Djibouti's Guelleh Wins Sixth Term With 97.81% After 2025 Amendment Lifted Age Limit
President Ismail Omar Guelleh, 78, will serve a sixth five-year term after taking 97.81% of votes in Djibouti's April 10 presidential election, the country's state news agency reported. A 2025 constitutional amendment removed the 75-year age ceiling that would have blocked his candidacy.

Djibouti's Agence Djiboutienne d'Information, the government's official news agency, announced on April 11 that incumbent President Ismail Omar Guelleh had been re-elected to a sixth five-year term, taking 97.81% of votes cast in Friday's election.
His sole opponent, Mohamed Farah Samatar of the opposition Centre Démocrate Unifié, received 2.19%. Turnout was reported at 80.4% of registered voters. Polls had been scheduled to close at 6 p.m. local time but were extended by one hour by decree, according to the electoral authorities.
Results
| Candidate | Party | Vote share |
|---|---|---|
| Ismail Omar Guelleh | Union pour la Majorité Présidentielle (UMP) | 97.81% |
| Mohamed Farah Samatar | Centre Démocrate Unifié (CDU) | 2.19% |
The Commission électorale nationale indépendante (CENI) administered the vote. International observers came from the African Union, the Intergovernmental Authority on Development (IGAD), the Organisation of Islamic Cooperation, and the League of Arab States, ADI reported.

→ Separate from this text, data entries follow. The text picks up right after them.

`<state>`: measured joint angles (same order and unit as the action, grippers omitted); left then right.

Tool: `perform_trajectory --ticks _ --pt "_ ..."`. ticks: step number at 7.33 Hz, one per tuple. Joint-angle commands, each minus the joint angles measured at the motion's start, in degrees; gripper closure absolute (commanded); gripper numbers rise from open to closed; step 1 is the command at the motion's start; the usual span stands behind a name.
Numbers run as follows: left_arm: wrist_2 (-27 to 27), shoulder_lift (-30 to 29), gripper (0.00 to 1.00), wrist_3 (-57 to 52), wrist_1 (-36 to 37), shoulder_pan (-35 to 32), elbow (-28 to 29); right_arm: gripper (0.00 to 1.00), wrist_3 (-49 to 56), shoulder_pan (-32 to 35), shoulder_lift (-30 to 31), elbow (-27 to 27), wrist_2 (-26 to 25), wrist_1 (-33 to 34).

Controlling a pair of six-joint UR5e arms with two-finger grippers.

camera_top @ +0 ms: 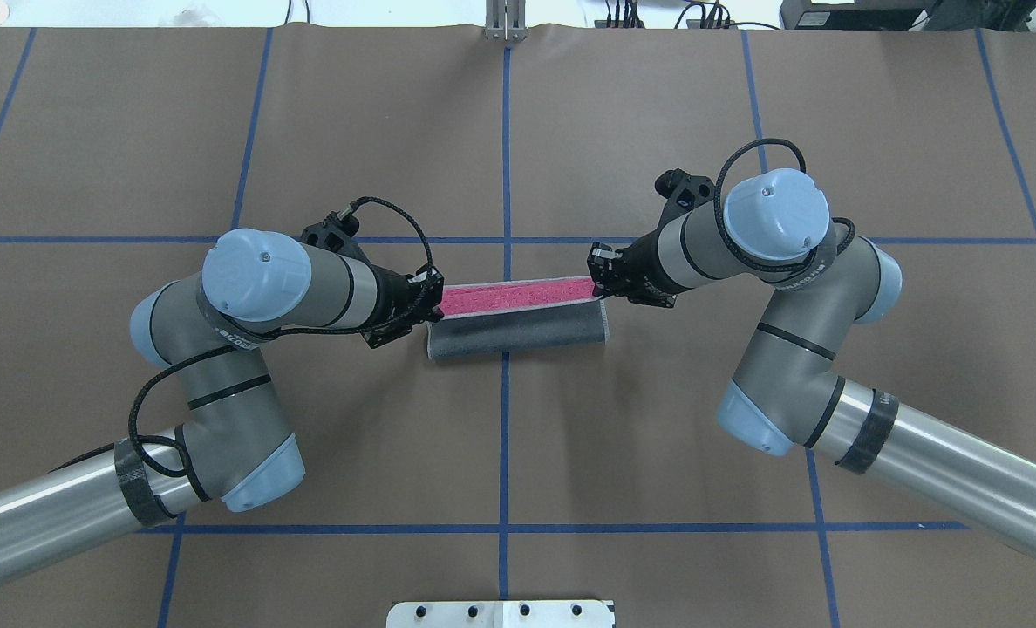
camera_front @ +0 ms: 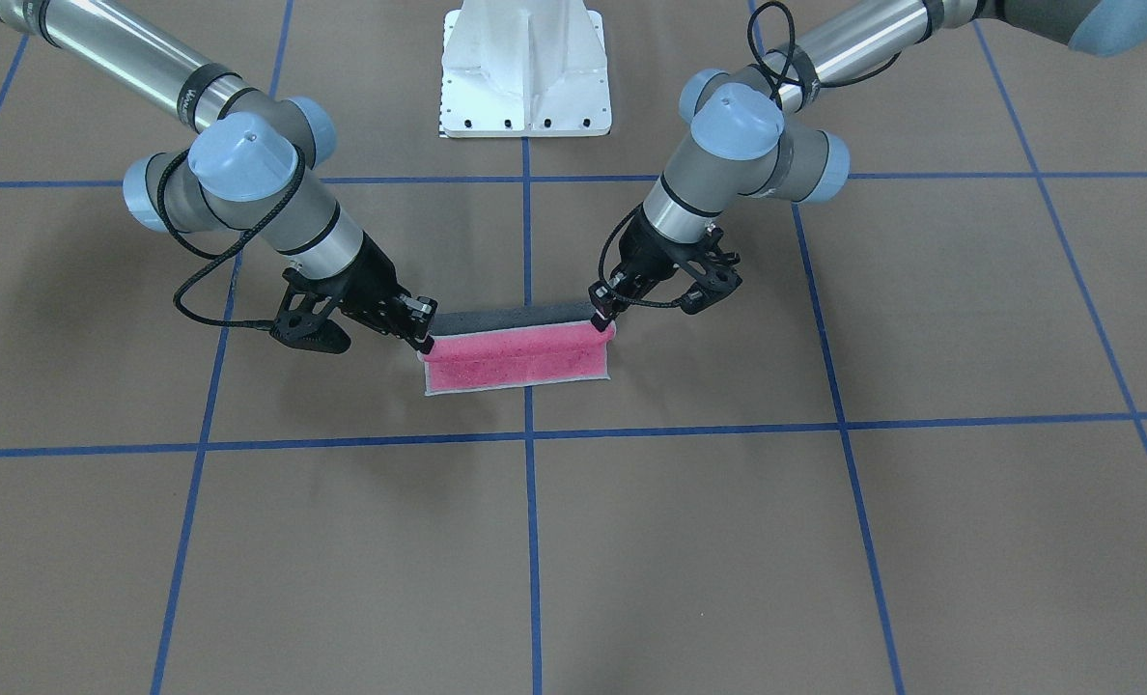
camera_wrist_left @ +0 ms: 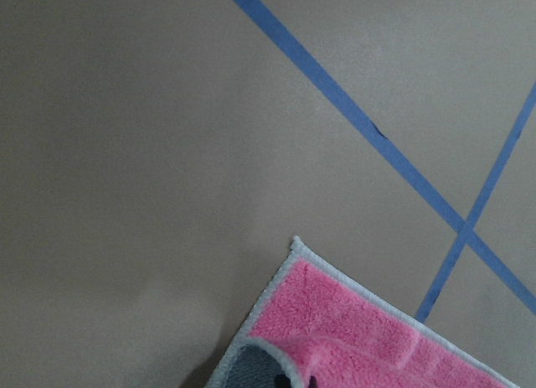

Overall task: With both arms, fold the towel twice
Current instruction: 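Lower the folded edge onto the towel and open both grippers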

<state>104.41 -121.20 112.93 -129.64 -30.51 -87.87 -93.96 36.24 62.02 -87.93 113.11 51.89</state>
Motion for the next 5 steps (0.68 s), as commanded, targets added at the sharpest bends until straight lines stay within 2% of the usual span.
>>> perform_trajectory --ticks 1,3,4,5 --pt "0.0 -2.01 1.0 0.27 0.0 0.1 2.08 1.0 0.0 -0.03 -0.32 0.48 0.09 -0.03" --pt "-0.09 -3.25 1.0 0.54 0.0 -0.07 3.23 1.0 0.0 -0.03 -0.67 0.48 0.09 -0.03" --pt "0.0 -3.16 0.96 0.54 0.0 -0.33 3.24 0.92 0.0 -0.03 -0.75 0.57 0.09 -0.03" --pt "0.0 -3.16 0.76 0.45 -0.09 -0.68 3.24 0.48 -0.09 0.06 -0.84 0.57 0.09 -0.03"
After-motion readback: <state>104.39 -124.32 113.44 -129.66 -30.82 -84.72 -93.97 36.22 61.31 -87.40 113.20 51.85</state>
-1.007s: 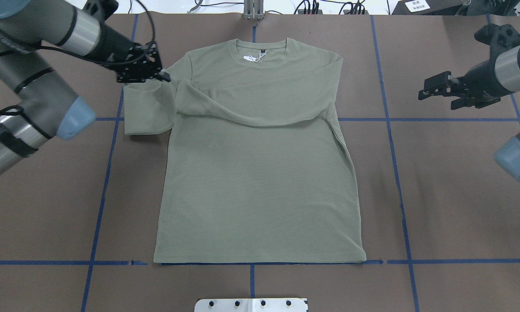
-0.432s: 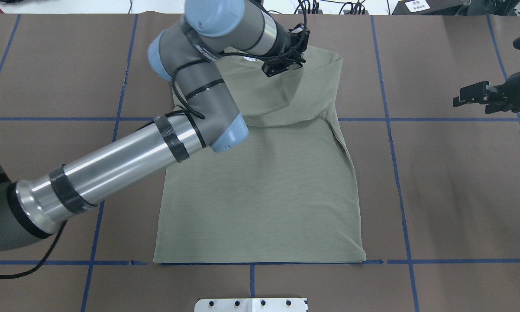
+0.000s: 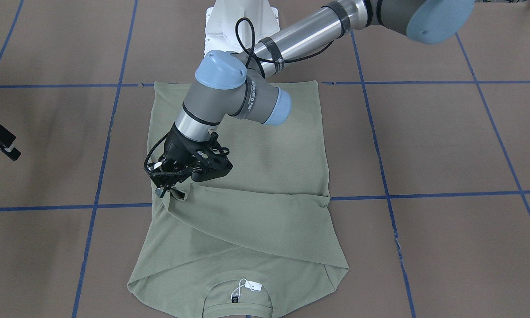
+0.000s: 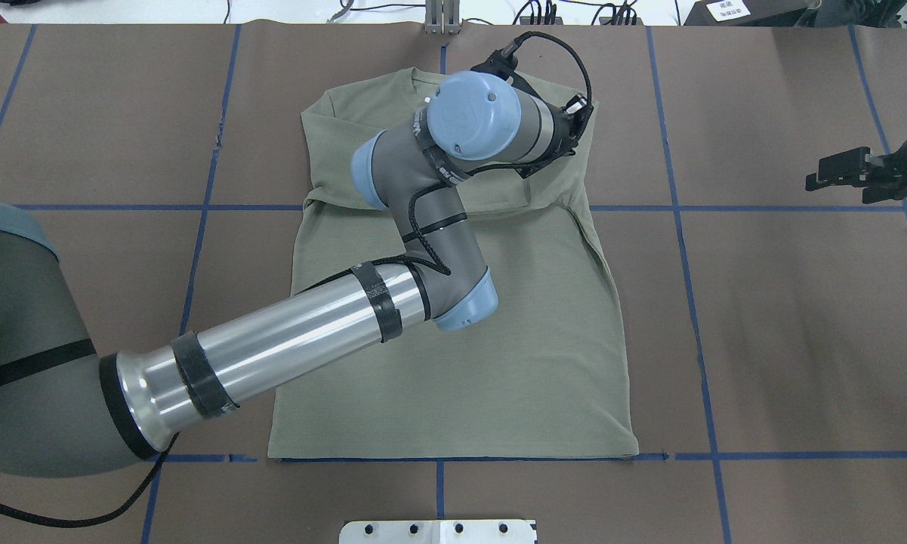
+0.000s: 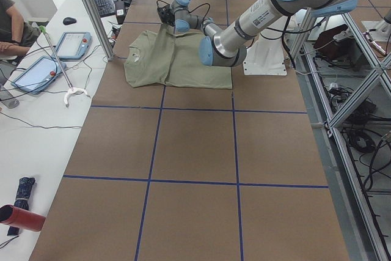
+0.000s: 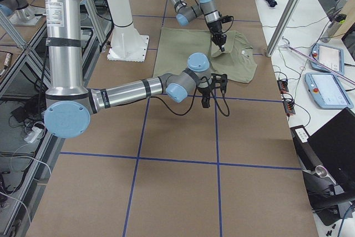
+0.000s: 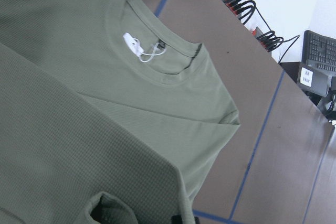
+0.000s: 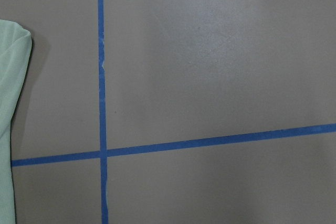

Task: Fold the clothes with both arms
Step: 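Fold the held sleeve across the shirt body toward the right side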

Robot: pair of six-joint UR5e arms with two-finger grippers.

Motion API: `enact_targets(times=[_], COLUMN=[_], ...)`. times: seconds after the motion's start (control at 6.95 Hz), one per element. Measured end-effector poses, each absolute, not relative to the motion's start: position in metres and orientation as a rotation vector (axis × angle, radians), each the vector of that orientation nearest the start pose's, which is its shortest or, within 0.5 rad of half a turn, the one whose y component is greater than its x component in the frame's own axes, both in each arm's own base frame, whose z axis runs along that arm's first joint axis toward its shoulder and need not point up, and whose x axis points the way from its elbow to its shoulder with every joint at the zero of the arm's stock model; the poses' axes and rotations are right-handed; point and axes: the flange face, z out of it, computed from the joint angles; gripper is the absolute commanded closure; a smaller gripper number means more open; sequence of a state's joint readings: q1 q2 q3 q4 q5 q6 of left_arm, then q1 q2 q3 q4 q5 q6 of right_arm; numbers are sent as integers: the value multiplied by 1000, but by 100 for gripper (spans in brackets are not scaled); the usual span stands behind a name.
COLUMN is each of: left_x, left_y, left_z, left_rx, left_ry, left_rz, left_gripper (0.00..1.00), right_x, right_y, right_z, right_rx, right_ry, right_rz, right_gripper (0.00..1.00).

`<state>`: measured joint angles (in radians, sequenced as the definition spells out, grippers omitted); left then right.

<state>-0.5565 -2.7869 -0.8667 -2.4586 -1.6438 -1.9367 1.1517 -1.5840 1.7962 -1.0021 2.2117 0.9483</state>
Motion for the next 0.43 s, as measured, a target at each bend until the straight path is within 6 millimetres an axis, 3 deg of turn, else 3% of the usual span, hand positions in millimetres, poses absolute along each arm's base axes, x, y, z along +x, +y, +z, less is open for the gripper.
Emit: enact_targets(times=[0.43], left_x=[693], left_y=[-553], left_z=[27], left_rx=[114], left_ry=[1441], left_rz=[-743], left_gripper=[100], right_x=[-135], right_y=[-487], right_z=[497], right_rx=[210], right_ry=[-955], right_rz=[234], right_gripper=[0])
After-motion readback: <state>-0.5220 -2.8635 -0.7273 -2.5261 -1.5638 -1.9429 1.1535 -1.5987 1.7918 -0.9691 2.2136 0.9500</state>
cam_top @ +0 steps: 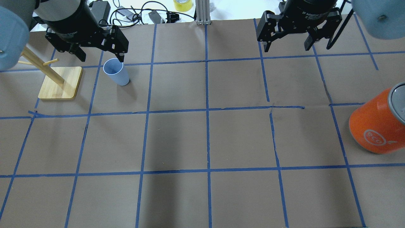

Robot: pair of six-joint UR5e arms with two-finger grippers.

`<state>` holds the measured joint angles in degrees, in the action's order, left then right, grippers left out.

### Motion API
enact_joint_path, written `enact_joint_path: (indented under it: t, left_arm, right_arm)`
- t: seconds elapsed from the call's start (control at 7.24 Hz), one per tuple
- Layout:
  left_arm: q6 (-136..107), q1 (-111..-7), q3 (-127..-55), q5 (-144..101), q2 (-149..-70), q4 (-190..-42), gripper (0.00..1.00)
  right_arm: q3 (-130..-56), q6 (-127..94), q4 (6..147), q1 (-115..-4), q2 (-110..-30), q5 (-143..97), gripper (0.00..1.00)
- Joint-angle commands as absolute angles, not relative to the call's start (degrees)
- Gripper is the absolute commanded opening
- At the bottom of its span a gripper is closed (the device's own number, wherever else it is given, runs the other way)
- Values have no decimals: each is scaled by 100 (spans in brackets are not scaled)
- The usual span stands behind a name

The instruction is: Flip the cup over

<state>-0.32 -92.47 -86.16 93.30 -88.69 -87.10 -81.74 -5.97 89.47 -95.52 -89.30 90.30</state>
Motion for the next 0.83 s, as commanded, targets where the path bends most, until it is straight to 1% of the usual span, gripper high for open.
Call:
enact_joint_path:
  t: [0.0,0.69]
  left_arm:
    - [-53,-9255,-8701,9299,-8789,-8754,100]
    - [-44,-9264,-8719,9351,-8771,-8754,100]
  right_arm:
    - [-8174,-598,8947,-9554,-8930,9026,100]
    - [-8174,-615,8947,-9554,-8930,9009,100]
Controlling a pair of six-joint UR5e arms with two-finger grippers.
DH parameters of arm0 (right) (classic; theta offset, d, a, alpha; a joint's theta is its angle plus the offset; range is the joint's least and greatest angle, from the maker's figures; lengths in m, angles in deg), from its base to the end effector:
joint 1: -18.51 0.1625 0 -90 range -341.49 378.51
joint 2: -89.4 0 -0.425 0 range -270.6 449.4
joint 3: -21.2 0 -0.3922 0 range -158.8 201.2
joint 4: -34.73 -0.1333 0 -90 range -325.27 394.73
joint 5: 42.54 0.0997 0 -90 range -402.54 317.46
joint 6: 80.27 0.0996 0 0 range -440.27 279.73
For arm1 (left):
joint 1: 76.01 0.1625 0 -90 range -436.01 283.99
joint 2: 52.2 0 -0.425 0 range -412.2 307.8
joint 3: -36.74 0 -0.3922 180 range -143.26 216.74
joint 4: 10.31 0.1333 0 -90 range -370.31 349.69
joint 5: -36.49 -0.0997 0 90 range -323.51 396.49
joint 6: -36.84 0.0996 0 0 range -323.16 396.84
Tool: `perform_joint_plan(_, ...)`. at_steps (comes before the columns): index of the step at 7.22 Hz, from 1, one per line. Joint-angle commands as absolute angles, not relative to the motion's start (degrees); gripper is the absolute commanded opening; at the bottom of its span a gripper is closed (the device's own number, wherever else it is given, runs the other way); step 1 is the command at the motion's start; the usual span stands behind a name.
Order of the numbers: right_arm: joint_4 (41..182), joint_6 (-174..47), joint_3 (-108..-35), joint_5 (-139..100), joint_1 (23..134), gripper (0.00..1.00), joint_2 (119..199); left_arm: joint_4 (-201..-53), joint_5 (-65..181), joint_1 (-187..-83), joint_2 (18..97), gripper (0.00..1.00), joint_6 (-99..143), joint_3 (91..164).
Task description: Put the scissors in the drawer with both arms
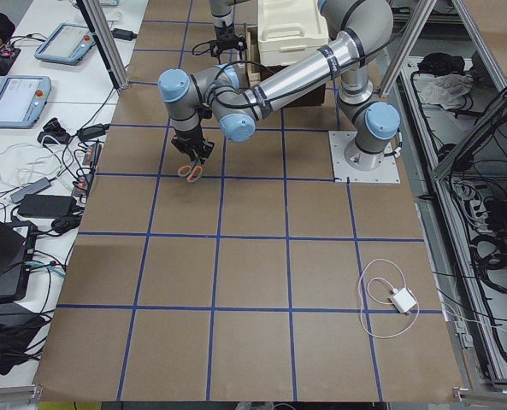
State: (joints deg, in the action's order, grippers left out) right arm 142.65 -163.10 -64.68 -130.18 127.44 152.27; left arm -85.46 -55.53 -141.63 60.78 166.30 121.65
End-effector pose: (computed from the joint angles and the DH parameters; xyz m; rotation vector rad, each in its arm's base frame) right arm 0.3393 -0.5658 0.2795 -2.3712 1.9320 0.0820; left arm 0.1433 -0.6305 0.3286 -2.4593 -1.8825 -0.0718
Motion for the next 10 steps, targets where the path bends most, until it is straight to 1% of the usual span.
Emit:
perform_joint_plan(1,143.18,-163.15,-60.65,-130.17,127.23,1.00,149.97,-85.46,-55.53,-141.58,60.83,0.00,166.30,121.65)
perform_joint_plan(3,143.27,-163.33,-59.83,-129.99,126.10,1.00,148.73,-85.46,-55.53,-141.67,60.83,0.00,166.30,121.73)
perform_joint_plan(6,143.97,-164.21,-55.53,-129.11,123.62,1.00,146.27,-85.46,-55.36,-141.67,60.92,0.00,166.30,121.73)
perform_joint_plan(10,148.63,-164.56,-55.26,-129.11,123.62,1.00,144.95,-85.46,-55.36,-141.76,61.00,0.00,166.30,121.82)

The African Union Commission chairperson, Mahmoud Ali Youssouf, issued a statement the same day congratulating 'the Djiboutian people for their peaceful participation in the electoral process' and commending the AU Election Observation Mission, led by former Rwandan Prime Minister Bernard Makuza.
The age limit
The result extends a tenure that began in 1999, when Guelleh — then cabinet chief to his uncle and predecessor Hassan Gouled Aptidon — was chosen to succeed him. Guelleh, born in 1947, turned 78 in November 2025.
Under the constitutional framework in place before 2025, he would have been ineligible to run. Djibouti's constitution limited presidential candidates to persons under 75 years of age. A constitutional amendment passed in 2025 lifted that ceiling, clearing the legal path for a sixth candidacy.
This is not the first time Djibouti's presidential eligibility rules have been reworked to accommodate Guelleh. In 2010, the constitution was amended to remove a two-term limit, allowing him to seek a third term in 2011. The 2025 amendment removes the age cap that would otherwise have applied to him next.
Context
Djibouti is a country of roughly 1.1 million people on the Horn of Africa that hosts the only permanent U.S. military base in Africa — Camp Lemonnier — as well as French, Italian, Japanese, and Chinese military facilities. Guelleh's government has consistently won Western support for its cooperation on counter-piracy and counter-terrorism operations in the Gulf of Aden and the Red Sea.
Opposition parties have historically alleged irregularities in Djiboutian elections, and opposition figures called for an abstention ahead of Friday's vote, according to the ADI report. Guelleh's previous victories have come with reported vote shares of 100% in 1999 (running unopposed), 100% in 2005 (again unopposed), 80.63% in 2011, 87.07% in 2016, and 97.44% in 2021.
The next scheduled presidential election in Djibouti is in 2031. Guelleh will be 84.